28. Verfahren zur Herstellung eines medizinischen Materials nach einem der Ansprüche 22 bis 27, dadurch gekennzeichnet, daß die funktionelle Gruppe des fettlöslichen Vitamins, der gesättigten Fettsäure oder der ungesättigten Fettsäure aus einer Carboxylgruppe besteht.
29. Verfahren zur Herstellung eines medizinischen Materials nach einem der Ansprüche 22 bis 27, dadurch gekennzeichnet, daß die funktionelle Gruppe des fettlöslichen Vitamins aus einer Hydroxylgruppe besteht.

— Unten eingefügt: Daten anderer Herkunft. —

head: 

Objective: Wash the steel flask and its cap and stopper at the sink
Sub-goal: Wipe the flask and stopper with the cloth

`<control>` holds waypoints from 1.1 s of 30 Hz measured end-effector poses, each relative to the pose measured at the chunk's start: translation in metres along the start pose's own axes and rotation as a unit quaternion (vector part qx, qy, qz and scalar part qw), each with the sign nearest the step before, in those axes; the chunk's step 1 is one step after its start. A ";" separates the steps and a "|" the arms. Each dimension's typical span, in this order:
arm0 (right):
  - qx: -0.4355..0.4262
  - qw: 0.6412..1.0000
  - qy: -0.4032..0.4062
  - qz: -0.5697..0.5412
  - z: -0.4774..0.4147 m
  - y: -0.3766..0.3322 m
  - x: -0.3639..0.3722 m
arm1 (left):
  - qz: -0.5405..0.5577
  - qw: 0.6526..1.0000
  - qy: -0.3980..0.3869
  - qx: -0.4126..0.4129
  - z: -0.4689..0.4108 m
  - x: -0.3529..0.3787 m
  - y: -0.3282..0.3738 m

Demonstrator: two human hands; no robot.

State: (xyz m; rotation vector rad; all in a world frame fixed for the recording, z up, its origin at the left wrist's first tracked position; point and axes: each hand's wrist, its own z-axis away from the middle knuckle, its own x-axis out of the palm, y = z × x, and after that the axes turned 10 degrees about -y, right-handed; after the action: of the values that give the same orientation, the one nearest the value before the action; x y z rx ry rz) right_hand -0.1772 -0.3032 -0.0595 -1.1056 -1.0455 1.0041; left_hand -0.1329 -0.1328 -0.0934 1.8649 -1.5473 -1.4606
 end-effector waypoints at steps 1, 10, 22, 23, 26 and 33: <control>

30. Verfahren zur Herstellung eines medizinischen Materials nach einem der Ansprüche 21 bis 29, dadurch gekennzeichnet, daß das Makromere an die Oberfläche des Substrats gebunden wird, indem das Makromere in flüssigem oder gasförmigem Zustand mit der Oberfläche des Substrats zur Reaktion der funktionellen Gruppe auf der Oberfläche des Substrats mit dem anderen reaktionsfähigen Ende des Makromeren in Berührung gebracht wird.
31. Verfahren zur Herstellung eines medizinischen Materials nach einem der Ansprüche 22 bis 30, dadurch gekennzeichnet, daß das Makromere an die Oberfläche des Substrats gebunden wird, indem das Makromere in flüssigem Zustand und in Gegenwart eines Katalysators vom Friedel-Crafts-Typ oder eines Alkalikatalysators mit der Oberfläche des eine funktionelle OH-Gruppe enthaltenden Substrats zur Reaktion des reaktionsfähigen Epoxyendes des Makromeren mit der funktionellen OH-Gruppe auf der Oberfläche des Substrats in Berührung gebracht wird.
32. Verfahren zur Herstellung eines medizinischen Materials nach Anspruch 31, dadurch gekennzeichnet, daß der Katalysator vom Friedel-Crafts-Typ aus Bortrifluorid besteht.
33. Verfahren zur Herstellung eines medizinischen Materials nach Anspruch 31, dadurch gekennzeichnet, daß der Alkalikatalysator aus Natriumhydroxid oder Kaliumhydroxid besteht.
34. Verfahren zur Herstellung eines medizinischen Materials nach einem der Ansprüche 30 bis 33, dadurch gekennzeichnet, daß als Lösungsmittel eines aus der Gruppe Dioxan, Aceton und Methylethylketon verwendet wird.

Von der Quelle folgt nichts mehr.